EXERCISE | Read the lines below and count those that have the word "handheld". Respond with the number only.

GIVEN INFORMATION |
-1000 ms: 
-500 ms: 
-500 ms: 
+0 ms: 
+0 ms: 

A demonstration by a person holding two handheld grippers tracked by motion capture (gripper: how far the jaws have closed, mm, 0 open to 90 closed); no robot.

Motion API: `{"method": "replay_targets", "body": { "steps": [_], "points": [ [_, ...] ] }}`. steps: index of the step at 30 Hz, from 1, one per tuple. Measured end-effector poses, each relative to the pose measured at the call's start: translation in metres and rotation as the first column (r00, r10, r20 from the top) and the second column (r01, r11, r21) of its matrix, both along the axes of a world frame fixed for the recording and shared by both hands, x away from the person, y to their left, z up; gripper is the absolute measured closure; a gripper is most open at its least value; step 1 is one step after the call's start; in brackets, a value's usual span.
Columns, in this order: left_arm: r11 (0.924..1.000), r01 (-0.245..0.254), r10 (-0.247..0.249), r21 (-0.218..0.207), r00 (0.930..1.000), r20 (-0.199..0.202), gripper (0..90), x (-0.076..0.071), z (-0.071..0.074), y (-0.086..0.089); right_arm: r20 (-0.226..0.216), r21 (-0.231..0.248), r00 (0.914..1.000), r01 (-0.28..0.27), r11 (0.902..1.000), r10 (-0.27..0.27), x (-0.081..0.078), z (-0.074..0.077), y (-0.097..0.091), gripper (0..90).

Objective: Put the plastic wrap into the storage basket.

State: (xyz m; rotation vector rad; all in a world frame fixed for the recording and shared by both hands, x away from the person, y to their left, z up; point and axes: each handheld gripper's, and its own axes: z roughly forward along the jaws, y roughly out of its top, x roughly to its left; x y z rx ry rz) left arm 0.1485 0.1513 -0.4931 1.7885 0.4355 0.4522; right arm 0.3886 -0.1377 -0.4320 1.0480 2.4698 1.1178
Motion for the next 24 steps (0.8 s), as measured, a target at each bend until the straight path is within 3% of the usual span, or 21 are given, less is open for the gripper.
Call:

RESULT | 2